孟觀文從不去程家見南平, 這會給她帶來影響,就譬如鐘家這事,如果不是有心人刻意報道, 不會鬧的整個圈子都有所耳聞。

兩人在龍山園見了面,樊九瀟自然也在場。

“他似乎察覺到了我和你關系不一般, 所以才來找我合作,我想大概是鐘家給了他確定的答覆,不然以他的性格, 只要有一點漏洞, 都不可能過來找我一同解決。我想或許是上次政商會被他看出了些什麽。”孟觀文看向南平, 若有所思道。

聞言, 南平輕蹙起眉,這條新聞確實給了帶了不少影響, 可是厲寒為了阻止鐘白鶴與她訂婚,居然會主動找孟觀文合作,這一點讓她意外,看來, 厲寒是真不喜歡她這個人,不僅沒有好感, 還害怕她與鐘家扯上關系。

“原來厲大法官之前不願同我搭話都是很明顯對我不滿意呢。倒是沒想到我有哪一點會惹了他的不喜。”南平頗為無辜的笑了笑。

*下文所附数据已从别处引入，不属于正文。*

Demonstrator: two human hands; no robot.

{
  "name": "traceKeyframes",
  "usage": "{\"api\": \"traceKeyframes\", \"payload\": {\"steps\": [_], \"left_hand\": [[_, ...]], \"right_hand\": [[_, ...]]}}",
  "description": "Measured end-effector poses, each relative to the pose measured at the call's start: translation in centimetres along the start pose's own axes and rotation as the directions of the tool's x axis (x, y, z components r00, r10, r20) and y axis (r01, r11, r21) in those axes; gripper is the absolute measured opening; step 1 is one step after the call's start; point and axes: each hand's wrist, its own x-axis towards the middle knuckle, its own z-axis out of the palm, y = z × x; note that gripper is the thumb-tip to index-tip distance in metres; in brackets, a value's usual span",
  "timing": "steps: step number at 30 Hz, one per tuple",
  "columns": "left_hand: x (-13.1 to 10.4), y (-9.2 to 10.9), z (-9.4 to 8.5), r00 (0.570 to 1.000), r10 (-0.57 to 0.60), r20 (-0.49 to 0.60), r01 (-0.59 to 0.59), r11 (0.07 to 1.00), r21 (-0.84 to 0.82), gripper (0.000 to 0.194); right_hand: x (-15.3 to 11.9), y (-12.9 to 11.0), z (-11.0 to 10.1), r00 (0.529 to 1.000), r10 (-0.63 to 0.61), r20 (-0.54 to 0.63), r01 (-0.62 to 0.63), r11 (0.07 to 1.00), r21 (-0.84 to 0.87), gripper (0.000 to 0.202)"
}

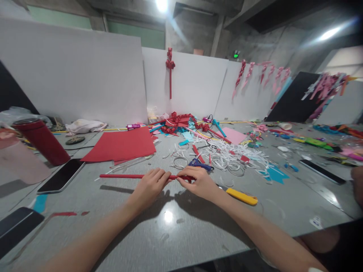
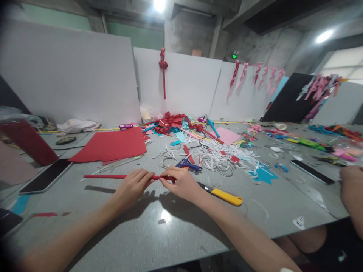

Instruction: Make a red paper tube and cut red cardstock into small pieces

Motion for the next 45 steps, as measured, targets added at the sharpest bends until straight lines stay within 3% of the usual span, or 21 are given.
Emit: {"api": "traceKeyframes", "payload": {"steps": [5,13,17,24,31,38,45], "left_hand": [[0.0,0.1,0.0,0.998,0.006,0.068,-0.009,0.999,0.04,0.02],[0.0,0.1,-0.1,0.997,-0.001,0.077,0.0,1.0,0.005,0.02],[-0.1,0.0,0.0,0.996,-0.012,0.094,0.012,1.0,0.001,0.019],[0.1,0.1,-0.1,0.994,-0.023,0.107,0.023,1.0,0.0,0.015],[-0.1,0.0,0.3,0.992,-0.018,0.127,0.023,0.999,-0.032,0.016],[-0.4,-0.1,0.9,0.996,-0.025,0.085,0.034,0.994,-0.102,0.016],[-0.5,-0.5,1.0,0.983,-0.024,0.184,0.033,0.998,-0.048,0.016]], "right_hand": [[-0.2,0.5,0.2,1.0,0.013,0.013,-0.013,1.0,-0.027,0.008],[-0.4,0.6,0.4,0.999,-0.007,0.047,0.01,0.998,-0.064,0.008],[-0.6,0.7,0.2,0.997,-0.033,0.068,0.04,0.992,-0.116,0.017],[-0.8,1.4,0.4,0.96,-0.274,0.064,0.279,0.906,-0.319,0.012],[-1.0,1.7,0.8,0.933,-0.344,0.104,0.357,0.855,-0.376,0.016],[-1.7,2.5,1.5,0.932,-0.341,0.123,0.36,0.834,-0.419,0.021],[-1.2,2.3,2.0,0.942,-0.307,0.137,0.333,0.79,-0.515,0.013]]}}
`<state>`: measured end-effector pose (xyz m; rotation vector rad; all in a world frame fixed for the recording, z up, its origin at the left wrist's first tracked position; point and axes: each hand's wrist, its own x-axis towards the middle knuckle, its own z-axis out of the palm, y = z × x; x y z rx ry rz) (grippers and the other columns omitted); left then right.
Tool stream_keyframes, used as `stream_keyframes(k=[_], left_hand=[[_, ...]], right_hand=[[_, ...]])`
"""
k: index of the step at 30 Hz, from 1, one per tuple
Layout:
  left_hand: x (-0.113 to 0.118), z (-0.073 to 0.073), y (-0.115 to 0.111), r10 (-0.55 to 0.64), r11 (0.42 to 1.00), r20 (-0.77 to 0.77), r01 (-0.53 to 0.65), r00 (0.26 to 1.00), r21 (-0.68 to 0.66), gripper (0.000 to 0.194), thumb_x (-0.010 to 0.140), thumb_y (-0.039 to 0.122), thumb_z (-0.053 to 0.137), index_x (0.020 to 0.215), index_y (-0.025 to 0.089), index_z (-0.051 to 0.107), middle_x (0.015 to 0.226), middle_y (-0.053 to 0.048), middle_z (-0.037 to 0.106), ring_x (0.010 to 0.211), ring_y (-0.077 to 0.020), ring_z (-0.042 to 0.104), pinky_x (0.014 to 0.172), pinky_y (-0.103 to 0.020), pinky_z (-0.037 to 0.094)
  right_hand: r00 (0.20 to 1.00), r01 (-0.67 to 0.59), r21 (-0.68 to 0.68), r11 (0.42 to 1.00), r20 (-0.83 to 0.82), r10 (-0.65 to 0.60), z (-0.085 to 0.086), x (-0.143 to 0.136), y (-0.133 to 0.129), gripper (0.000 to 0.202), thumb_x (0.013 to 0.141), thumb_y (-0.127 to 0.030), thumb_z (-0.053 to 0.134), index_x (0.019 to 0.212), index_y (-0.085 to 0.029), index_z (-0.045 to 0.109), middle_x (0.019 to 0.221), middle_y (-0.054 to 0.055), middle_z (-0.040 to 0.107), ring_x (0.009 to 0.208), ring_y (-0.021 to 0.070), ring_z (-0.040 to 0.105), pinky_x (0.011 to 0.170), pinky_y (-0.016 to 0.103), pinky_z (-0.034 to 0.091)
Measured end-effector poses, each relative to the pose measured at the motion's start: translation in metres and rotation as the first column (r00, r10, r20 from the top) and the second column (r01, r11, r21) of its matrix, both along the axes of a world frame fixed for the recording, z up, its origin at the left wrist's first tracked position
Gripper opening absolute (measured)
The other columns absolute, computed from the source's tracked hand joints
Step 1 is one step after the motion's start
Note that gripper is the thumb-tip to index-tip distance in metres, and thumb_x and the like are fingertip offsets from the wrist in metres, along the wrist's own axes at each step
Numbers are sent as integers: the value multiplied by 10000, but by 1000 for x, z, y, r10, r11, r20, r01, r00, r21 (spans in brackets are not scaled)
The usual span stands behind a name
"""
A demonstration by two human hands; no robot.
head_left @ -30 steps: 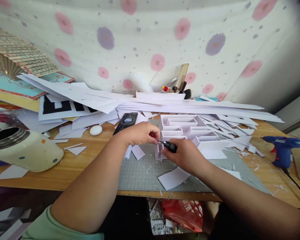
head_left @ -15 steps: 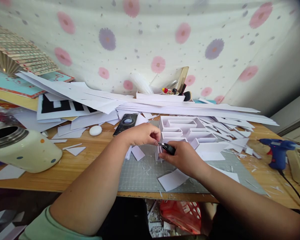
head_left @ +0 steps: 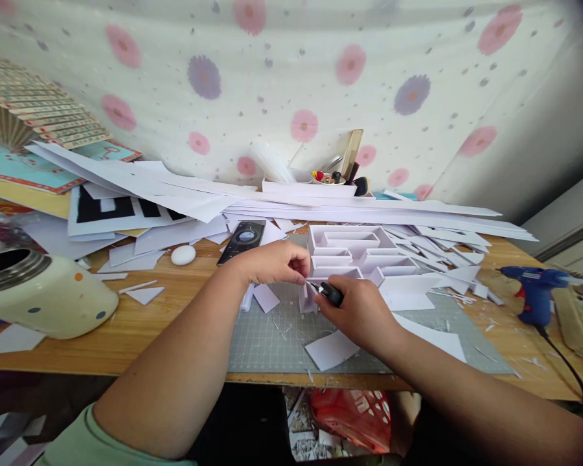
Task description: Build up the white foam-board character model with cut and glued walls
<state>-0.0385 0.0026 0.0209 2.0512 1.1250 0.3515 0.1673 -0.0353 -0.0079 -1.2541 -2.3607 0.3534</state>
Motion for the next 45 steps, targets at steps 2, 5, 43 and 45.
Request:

“不是你的問題,他那個人向來如此,接觸到利益的圈子, 不會沾染半分,連同和他有所關系的人, 也是如此對待。實則是異常愛惜自己的羽毛,不容任何閃失。”孟觀文搖頭,說起厲寒, 眼底難免多了一絲譏諷的意味。

南平聽他這麽一說,也不過是挑了下眉,並沒有過多的情緒,她不太在意,厲寒對她的看法如何,她只覺得這位還挺多管閑事的。

這麽長時間,樊九瀟都未言一句,南平不免看他一眼,只見他淡泊的喝著茶,神色如常,仿佛是個徹底的旁聽者。

她眉頭一動,不由出聲詢問,“九哥,你說我要明著違背父母親的意思,拒絕鐘白鶴嗎?”

聞言,樊九瀟這才擡眸,看向她,“不用,這事被提前傳開,其實是件好事。”

一旁的孟觀文皺眉,語氣不善,“有什麽好的?”讓南平和鐘家那小子扯在一起,他光是這麽聽著就異常不爽。

樊九瀟見他這幅模樣,也沒理會,只朝南平道,“鐘家不會是做這件事的人,這個消息洩漏的來源很蹊蹺。如此反常,必有問題。為何不將計就計呢?我想鐘家也能反應過來。”

確實,鐘白鶴也不是全然沒有察覺到有什麽不對,但他暫時沒有動作,他也想看看那些人想要做什麽,所以讓鐘白莘暫時不要管這件事的輿論影響。

“若是這樣的話,那麽很大程度上,就和你有關了。”南平轉過視線,移到孟觀文的身上,嘴角揚起一抹似笑非笑的弧度。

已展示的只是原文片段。